▶ [PROBLEM TO WORK ON] For each line below that contains the string "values", copy that line.

#### DATA FOR ANALYSIS

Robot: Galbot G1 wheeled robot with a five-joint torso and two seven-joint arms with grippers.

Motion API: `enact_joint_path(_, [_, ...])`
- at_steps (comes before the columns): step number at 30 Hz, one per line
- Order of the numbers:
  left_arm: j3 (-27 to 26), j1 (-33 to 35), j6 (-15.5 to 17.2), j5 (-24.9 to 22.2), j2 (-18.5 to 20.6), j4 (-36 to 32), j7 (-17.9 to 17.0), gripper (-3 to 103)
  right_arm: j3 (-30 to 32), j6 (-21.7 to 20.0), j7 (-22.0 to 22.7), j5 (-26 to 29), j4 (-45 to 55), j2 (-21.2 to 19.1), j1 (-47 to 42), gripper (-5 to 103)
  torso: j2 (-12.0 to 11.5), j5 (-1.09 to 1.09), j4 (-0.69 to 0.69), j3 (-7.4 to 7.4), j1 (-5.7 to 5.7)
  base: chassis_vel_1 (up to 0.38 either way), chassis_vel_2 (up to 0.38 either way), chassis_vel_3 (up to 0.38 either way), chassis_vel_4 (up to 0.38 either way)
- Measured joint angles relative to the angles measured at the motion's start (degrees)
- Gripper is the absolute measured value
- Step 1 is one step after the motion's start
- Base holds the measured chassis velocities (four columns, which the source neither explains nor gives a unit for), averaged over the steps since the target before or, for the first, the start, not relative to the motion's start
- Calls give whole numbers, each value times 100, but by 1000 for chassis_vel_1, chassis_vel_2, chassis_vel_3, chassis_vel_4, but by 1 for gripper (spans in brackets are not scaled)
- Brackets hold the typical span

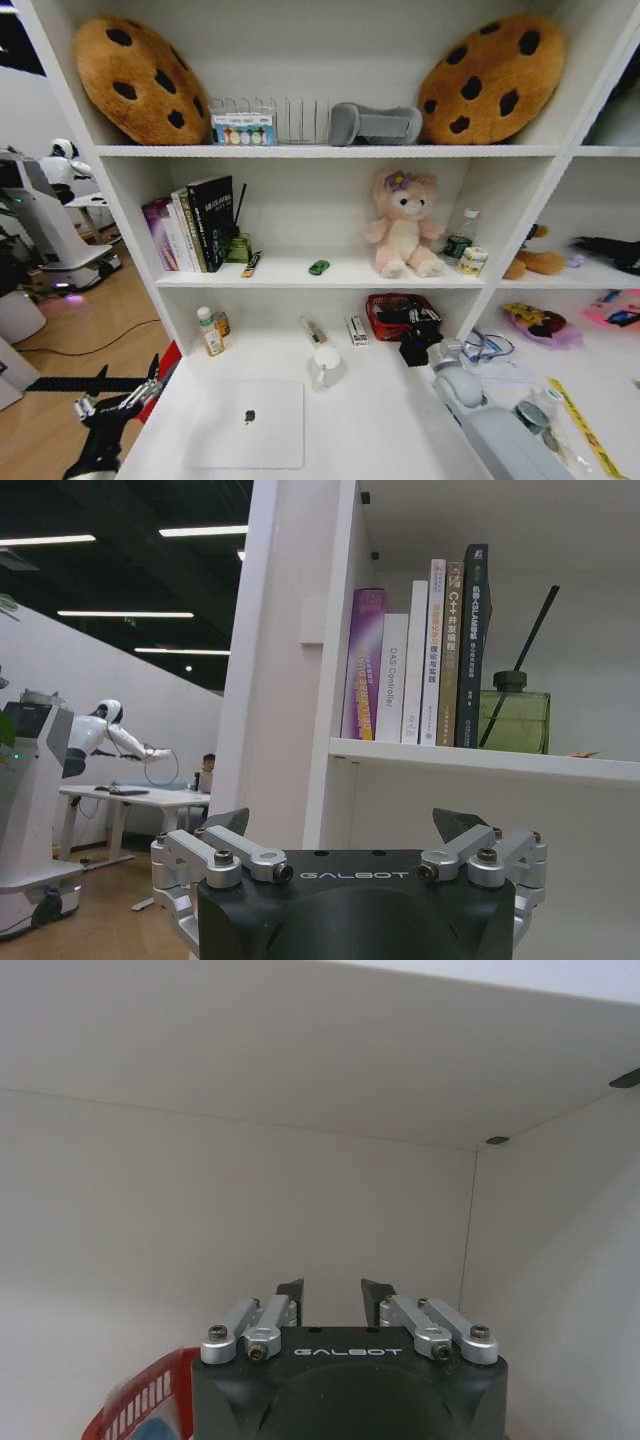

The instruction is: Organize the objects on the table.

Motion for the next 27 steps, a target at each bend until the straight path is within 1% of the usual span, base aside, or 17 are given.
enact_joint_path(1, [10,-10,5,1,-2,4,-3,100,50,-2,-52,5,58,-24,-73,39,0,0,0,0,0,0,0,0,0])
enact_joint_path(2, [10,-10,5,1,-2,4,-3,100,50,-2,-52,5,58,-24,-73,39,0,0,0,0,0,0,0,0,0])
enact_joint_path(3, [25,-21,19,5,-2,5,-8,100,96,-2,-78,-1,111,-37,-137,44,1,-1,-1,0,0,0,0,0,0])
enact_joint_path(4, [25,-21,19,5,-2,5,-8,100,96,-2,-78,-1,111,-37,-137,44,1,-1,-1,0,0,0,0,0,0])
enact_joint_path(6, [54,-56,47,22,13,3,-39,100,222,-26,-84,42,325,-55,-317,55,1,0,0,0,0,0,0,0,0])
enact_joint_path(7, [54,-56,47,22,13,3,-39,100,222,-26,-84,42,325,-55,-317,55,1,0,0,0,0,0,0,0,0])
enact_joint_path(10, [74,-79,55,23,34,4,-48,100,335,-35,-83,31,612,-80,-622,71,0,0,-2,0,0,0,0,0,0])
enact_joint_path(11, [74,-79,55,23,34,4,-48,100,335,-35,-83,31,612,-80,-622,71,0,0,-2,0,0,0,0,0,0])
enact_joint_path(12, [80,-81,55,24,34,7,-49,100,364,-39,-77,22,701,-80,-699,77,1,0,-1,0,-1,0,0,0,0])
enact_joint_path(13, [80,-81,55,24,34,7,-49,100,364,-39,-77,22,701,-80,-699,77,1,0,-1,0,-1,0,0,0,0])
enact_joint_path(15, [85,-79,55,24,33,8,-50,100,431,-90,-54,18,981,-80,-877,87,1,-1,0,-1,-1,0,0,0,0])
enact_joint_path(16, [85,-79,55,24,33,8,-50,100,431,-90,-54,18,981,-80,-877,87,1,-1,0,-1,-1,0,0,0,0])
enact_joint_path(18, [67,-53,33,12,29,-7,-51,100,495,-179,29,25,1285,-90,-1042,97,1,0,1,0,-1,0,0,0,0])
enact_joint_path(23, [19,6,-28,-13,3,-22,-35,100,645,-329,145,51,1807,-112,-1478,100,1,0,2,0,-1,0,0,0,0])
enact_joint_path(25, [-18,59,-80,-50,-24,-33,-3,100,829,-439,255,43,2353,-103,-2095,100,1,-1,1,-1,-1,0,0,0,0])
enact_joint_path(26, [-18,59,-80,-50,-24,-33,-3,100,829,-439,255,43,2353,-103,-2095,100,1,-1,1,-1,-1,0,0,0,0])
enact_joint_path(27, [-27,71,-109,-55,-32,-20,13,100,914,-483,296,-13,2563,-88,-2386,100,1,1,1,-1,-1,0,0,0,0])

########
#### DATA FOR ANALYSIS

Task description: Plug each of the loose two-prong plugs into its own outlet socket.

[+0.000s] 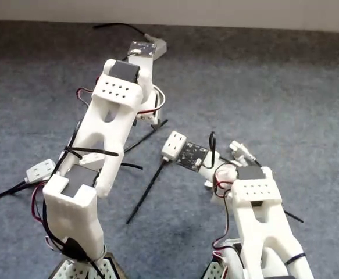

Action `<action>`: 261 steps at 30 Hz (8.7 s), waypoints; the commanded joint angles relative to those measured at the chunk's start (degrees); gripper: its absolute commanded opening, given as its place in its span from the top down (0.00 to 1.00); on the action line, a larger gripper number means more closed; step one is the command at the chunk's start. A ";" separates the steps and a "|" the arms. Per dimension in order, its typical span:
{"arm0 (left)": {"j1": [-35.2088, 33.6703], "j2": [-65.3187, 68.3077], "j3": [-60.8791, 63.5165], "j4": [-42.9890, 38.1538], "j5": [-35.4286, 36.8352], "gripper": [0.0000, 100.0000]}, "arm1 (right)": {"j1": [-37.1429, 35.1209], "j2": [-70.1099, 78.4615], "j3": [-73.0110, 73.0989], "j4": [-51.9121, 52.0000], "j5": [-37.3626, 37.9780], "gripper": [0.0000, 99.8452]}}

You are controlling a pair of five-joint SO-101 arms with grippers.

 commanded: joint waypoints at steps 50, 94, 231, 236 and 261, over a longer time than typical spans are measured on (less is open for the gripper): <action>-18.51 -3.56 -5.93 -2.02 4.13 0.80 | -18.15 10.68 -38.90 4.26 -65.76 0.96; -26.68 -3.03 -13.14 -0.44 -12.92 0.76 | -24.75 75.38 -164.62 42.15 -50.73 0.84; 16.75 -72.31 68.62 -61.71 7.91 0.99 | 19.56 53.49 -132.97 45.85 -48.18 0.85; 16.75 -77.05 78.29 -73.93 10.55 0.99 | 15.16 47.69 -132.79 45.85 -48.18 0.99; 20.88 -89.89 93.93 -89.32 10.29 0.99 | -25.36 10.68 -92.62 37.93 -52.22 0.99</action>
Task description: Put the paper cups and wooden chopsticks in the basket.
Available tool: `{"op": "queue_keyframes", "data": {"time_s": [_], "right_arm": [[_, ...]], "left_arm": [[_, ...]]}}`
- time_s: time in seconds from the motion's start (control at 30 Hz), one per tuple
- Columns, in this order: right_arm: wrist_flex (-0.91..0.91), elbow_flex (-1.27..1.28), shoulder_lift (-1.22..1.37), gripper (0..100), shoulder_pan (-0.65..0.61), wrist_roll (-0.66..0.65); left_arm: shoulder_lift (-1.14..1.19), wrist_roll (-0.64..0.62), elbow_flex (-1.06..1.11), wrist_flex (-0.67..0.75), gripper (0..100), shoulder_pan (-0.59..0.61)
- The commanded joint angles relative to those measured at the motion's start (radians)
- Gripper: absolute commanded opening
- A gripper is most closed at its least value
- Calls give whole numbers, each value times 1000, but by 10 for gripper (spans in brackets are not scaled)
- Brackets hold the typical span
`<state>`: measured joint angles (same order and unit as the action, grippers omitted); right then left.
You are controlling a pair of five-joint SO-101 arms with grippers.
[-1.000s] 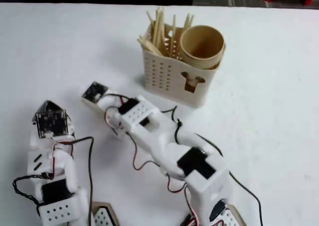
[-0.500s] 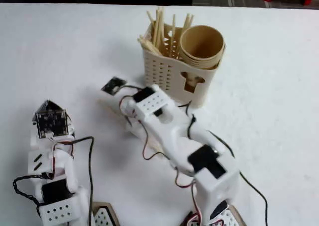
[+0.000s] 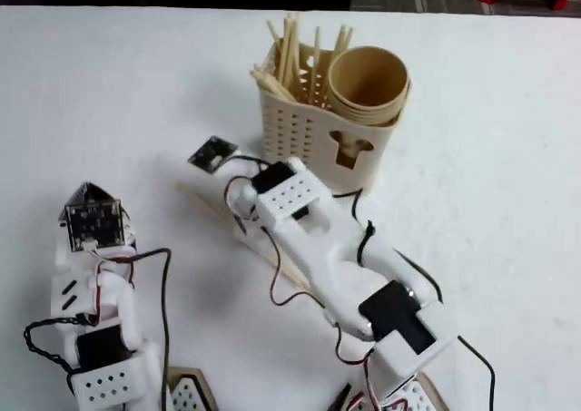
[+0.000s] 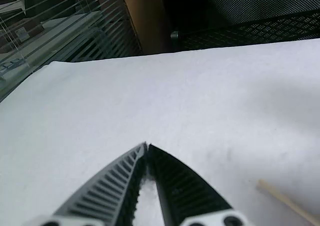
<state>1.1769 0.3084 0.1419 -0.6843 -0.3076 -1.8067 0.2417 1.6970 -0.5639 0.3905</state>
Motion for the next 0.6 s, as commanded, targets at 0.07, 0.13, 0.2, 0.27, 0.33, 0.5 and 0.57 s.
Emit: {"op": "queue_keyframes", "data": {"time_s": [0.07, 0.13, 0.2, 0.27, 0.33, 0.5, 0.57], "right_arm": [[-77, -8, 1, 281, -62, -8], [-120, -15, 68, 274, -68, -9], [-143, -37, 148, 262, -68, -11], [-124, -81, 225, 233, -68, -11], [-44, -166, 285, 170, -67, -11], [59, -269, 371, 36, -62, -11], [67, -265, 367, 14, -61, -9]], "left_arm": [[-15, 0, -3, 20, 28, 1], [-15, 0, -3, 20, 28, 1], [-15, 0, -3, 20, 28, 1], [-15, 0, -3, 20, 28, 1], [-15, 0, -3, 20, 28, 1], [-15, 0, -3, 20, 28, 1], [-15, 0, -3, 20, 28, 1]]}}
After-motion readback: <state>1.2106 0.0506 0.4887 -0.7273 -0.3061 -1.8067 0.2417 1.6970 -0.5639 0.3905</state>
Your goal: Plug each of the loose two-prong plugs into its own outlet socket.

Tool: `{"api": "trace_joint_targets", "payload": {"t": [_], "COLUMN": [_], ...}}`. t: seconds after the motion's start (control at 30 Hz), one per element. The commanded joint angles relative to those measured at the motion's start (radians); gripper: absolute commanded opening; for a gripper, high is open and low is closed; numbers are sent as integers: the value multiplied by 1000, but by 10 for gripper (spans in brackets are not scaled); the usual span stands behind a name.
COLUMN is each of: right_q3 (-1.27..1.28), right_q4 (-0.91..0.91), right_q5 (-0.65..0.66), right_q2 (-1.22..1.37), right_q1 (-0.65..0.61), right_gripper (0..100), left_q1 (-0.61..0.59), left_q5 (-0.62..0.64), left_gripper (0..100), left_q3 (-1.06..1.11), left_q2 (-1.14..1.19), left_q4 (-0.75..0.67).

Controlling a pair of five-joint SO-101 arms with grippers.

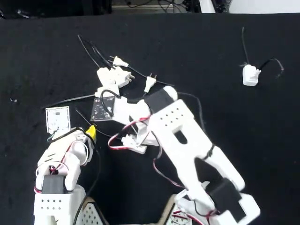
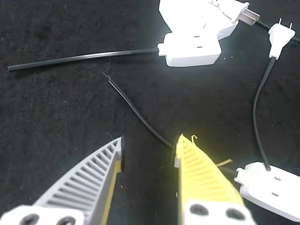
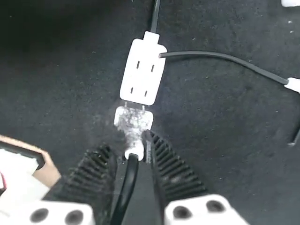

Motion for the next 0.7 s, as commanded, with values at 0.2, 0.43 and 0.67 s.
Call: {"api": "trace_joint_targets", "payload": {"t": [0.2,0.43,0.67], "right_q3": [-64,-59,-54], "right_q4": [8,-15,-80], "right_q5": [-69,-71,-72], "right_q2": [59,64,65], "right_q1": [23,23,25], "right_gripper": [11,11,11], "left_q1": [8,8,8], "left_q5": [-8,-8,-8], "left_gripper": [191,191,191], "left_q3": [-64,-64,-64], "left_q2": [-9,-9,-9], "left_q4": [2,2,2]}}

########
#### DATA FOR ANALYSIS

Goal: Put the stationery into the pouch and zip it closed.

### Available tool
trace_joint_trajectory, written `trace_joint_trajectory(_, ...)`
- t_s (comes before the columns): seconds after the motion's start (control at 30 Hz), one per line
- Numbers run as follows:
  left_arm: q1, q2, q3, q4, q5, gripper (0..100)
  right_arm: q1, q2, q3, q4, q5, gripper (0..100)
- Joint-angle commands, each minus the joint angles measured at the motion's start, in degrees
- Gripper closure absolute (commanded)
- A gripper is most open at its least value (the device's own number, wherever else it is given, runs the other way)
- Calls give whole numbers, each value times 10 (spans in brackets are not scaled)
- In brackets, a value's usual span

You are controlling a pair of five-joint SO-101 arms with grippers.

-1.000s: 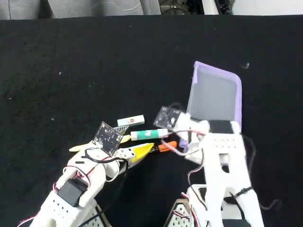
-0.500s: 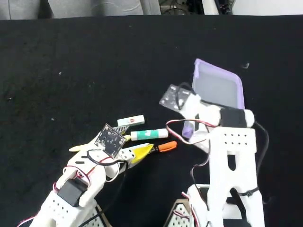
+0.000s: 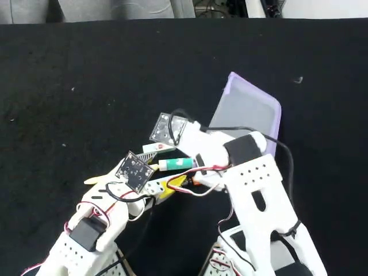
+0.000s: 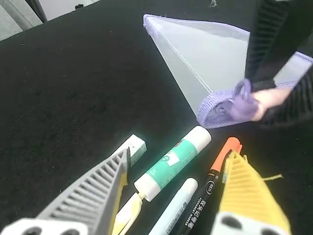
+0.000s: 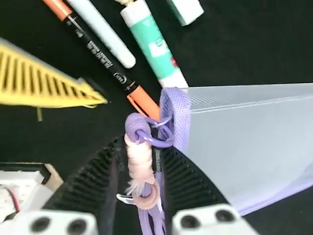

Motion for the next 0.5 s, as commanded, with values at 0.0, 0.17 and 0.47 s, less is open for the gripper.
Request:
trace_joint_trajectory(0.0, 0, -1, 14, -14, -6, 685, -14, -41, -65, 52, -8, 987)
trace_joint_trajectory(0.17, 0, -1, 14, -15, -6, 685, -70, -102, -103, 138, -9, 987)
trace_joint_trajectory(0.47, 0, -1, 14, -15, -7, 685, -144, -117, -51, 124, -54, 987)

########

▶ [OUTPUT OF THE TASK]
Motion for the next 0.7 s, as commanded, with values at 0.2, 0.43 and 0.67 s.
Motion for the next 0.5 s, as commanded, with values at 0.0, 0.17 and 0.47 s, less is open for the gripper.

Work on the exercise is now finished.